The study had 13,715 patients from Netherlands, as its sample population, and all of them were diagnosed with GI cancer in the period 1998 to 2011. Most of the patients who part of this clinical trial were individuals who had tumors in their colon, rectum and esophagus.

“Given that aspirin is a cheap, off-patent drug with relatively few side effects, this will have a great impact on health care systems as well as patients”, commented study co-author Dr.

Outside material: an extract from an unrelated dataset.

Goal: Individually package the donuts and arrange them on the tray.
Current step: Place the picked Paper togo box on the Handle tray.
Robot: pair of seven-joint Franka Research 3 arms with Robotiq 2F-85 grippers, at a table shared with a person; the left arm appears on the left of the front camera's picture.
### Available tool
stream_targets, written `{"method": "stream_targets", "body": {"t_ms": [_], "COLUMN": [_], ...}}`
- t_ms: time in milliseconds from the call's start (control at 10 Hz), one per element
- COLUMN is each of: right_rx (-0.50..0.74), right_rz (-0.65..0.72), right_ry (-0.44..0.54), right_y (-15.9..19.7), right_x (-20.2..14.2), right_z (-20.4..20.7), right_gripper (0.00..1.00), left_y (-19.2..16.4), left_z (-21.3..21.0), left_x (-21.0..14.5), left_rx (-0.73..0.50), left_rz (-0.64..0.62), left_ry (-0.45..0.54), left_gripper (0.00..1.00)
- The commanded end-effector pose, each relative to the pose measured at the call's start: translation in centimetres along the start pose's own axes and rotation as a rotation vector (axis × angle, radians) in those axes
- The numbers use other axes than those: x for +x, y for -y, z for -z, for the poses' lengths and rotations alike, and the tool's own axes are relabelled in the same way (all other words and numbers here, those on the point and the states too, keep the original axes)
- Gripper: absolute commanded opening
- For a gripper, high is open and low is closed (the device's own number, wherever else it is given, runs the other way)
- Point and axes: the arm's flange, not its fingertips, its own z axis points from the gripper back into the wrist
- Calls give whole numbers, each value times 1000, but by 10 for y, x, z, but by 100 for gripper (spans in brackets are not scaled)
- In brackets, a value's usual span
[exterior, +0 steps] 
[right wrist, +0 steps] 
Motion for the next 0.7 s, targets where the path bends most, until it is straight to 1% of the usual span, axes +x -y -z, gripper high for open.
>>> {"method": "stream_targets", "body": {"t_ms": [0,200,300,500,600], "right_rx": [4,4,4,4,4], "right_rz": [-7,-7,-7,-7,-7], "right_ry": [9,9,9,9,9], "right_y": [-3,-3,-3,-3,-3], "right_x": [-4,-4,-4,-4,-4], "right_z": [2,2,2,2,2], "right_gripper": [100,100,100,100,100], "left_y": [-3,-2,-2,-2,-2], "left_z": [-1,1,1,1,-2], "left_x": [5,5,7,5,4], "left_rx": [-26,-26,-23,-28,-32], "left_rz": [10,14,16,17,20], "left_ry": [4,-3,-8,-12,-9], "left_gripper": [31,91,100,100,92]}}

Martine Frouws, from Leiden University.

Frouws believes that her team’s finding could help pave a new dimension in the treatment of cancer, given how aspirin is readily available and affordable. However the researchers were quick to add that more comprehensive studies were required on this field, to ensure accuracy and consistency of the findings.

The research did regular follow-ups on the participants for a period of 4 years and after using the pain-killer, diagnosis, revealed that they were twice as likely to be alive than the control group (i.e non-users of aspirin) in the study.

Researchers stated that the findings were consistent even adjusting for factors such as age, gender, stage of cancer and other treatments.

Even though the exact mechanism of how these common aspirins can help fight cancer, researchers believe portions, if not the whole, of the answer lies in its anti-platelet properties. Scientists believe that circulating tumor cells (CTCs) can hide themselves effectively from our immune system with the aid of platelets that surround them. Since aspirins block off the function of platelets, this causes the CTCs to get exposed to our immune system.

The team has already begun a randomized, placebo-controlled trial, investigating the effects of an 80-milligram dose of aspirin on elderly patients with colon cancer.

In order to test the effectiveness of their study, researchers linked patient data with drug dispensing information from the PHARMO Institute in Utrecht, the Netherlands, to find how the use of aspirins helped the survival rates of these patients, after they were diagnosed with GI cancer.

“In this study we analyzed each separate prescription per patient, and therefore we were able to achieve a more exact estimate of the effect of aspirin on cancer survival,” added Dr. Frouws.